An Oxford University report is calling on the coalition government to promote mutuals in order to aid economic stability in the financial system.
The report, to be launched at all three major political party conferences, argues that a stronger mutual sector would promote effective competition and mitigate against systemic risk. It urges the government not to return to the ‘business as usual model’ for the financial services sector, which proved such a risk to the economy.
The report produces a raft of recommendations to help the government to support its Coalition Agreement commitment to foster diversity in financial services and promote mutuals.
Key recommendations from the report include:
On Financial Regulation:
• Making a binding requirement for the new Regulator to promote diversity of ownership
• Appointing a new Head of Mutuals Policy, to co-ordinate the Regulator’s work with mutuals
On HM Treasury policy:
• Appointing a Minister for Mutuals, with a suitably senior support team to work across Government departments
In the foreword to the report, Chief Secretary to the Treasury, Rt Hon Danny Alexander MP, said: ‘Building societies, friendly societies, mutual insurers, co-operatives and credit unions all have long traditions of providing an alternative to shareholder owned businesses and provide choice and competition that is valued both by consumers and by the government. I welcome this report as a contribution to this crucial debate as to how we can best deliver a stable and diverse financial services sector.’
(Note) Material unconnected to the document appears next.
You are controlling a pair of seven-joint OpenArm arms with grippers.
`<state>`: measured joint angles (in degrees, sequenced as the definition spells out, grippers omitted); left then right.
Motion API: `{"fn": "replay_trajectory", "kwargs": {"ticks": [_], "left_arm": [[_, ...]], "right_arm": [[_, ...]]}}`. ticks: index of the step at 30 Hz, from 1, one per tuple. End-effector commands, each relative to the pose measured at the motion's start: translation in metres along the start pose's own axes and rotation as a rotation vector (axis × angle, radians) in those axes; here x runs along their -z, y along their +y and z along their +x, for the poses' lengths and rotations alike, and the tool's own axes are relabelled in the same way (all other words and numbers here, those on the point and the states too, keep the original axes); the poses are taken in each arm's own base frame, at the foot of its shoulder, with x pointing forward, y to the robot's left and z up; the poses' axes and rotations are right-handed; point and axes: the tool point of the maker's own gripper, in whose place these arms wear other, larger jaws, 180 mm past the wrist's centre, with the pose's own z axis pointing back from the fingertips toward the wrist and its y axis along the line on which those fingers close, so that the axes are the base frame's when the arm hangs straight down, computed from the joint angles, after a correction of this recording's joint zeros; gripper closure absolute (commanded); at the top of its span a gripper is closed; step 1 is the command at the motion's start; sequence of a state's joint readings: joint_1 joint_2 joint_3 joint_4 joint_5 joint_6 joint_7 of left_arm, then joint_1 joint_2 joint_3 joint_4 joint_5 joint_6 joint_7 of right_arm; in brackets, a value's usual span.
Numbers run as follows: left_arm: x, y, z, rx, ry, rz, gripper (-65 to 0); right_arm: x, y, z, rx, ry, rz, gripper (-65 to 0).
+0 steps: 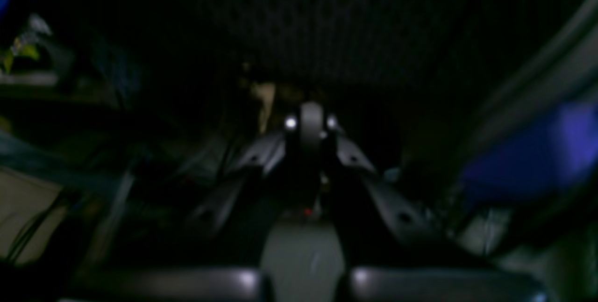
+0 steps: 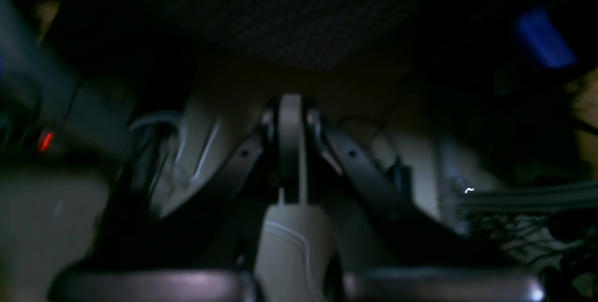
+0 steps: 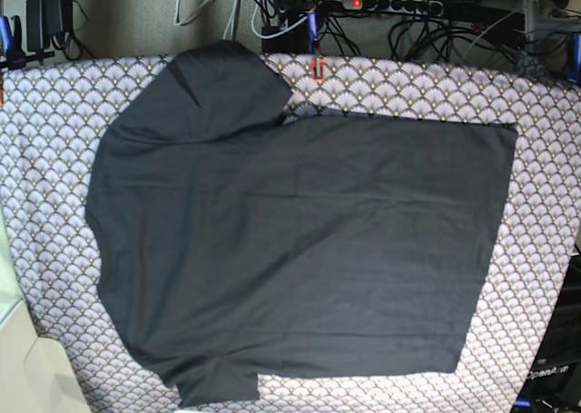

Report author Professor Jonathan Michie, Director of the Oxford Centre for Mutual and Employee-Owned Business, said: ‘The government must not allow the UK’s financial services sector to return to the “business as usual” model that has proved so costly to the economy and to public finances. Already we have seen a return to the bonus culture, which is fuelled by profits boosted by the increased market power of banks which have been rescued by the taxpayer. It is vital that the banks face competition from mutuals, which would also reduce the risk of the credit crunch being repeated.’